- [Required work]
In the listing below, start your output at the line with "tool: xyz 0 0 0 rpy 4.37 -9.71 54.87" and end it after the line with "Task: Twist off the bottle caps", copying every line exactly.

Collected data START

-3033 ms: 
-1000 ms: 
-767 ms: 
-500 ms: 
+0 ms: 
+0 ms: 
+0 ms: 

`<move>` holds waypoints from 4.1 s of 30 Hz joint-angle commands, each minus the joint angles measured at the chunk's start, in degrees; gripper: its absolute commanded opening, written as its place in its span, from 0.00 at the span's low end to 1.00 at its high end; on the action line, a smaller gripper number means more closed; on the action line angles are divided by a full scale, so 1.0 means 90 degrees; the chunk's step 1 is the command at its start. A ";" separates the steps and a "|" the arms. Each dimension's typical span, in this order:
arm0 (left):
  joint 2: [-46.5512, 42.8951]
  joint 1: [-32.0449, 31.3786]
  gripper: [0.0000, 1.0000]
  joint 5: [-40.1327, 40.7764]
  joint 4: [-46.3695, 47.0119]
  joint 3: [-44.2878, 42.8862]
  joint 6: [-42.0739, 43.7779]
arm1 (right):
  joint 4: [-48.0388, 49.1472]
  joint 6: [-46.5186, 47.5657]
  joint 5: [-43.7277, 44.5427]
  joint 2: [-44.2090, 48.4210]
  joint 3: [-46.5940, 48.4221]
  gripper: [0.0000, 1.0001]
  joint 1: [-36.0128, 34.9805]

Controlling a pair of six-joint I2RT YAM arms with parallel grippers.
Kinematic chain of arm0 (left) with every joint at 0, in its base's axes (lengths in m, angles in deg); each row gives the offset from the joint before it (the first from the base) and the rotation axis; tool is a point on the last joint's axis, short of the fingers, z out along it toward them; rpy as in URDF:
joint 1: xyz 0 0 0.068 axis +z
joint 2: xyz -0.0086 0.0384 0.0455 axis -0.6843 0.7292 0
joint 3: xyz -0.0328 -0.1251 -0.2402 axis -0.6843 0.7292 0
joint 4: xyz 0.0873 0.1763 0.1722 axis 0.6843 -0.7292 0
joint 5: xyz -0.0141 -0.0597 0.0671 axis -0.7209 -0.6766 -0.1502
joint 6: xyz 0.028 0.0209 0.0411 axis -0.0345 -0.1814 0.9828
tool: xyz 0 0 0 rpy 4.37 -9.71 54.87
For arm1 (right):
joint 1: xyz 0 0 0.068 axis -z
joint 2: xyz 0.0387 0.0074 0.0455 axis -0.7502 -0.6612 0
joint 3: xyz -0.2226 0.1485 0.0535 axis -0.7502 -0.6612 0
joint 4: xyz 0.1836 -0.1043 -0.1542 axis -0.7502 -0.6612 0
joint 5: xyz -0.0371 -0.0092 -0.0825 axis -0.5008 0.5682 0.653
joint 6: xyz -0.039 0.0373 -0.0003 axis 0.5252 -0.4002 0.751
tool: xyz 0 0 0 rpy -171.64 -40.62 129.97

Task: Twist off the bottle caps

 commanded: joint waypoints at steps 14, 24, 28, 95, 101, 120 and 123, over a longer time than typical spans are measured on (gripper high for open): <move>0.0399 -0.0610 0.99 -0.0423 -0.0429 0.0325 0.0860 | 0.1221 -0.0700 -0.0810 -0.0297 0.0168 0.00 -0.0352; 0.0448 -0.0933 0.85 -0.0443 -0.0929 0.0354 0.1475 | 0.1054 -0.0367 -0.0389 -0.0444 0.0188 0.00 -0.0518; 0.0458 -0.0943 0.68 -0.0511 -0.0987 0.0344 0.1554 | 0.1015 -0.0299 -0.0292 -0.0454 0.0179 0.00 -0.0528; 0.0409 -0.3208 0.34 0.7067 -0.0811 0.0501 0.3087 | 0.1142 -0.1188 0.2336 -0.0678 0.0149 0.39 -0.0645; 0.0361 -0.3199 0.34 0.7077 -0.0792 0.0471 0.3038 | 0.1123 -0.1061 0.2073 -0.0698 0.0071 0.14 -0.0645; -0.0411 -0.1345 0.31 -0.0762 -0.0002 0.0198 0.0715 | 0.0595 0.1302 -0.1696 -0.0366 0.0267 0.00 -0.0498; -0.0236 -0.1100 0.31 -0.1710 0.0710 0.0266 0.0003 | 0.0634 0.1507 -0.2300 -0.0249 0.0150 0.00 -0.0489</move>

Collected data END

- [Expected answer]
tool: xyz 0 0 0 rpy 4.37 -9.71 54.87
For arm1 (right):
joint 1: xyz 0 0 0.068 axis -z
joint 2: xyz 0.0387 0.0074 0.0455 axis -0.7502 -0.6612 0
joint 3: xyz -0.2226 0.1485 0.0535 axis -0.7502 -0.6612 0
joint 4: xyz 0.1836 -0.1043 -0.1542 axis -0.7502 -0.6612 0
joint 5: xyz -0.0371 -0.0092 -0.0825 axis -0.5008 0.5682 0.653
joint 6: xyz -0.039 0.0373 -0.0003 axis 0.5252 -0.4002 0.751
tool: xyz 0 0 0 rpy -171.64 -40.62 129.97

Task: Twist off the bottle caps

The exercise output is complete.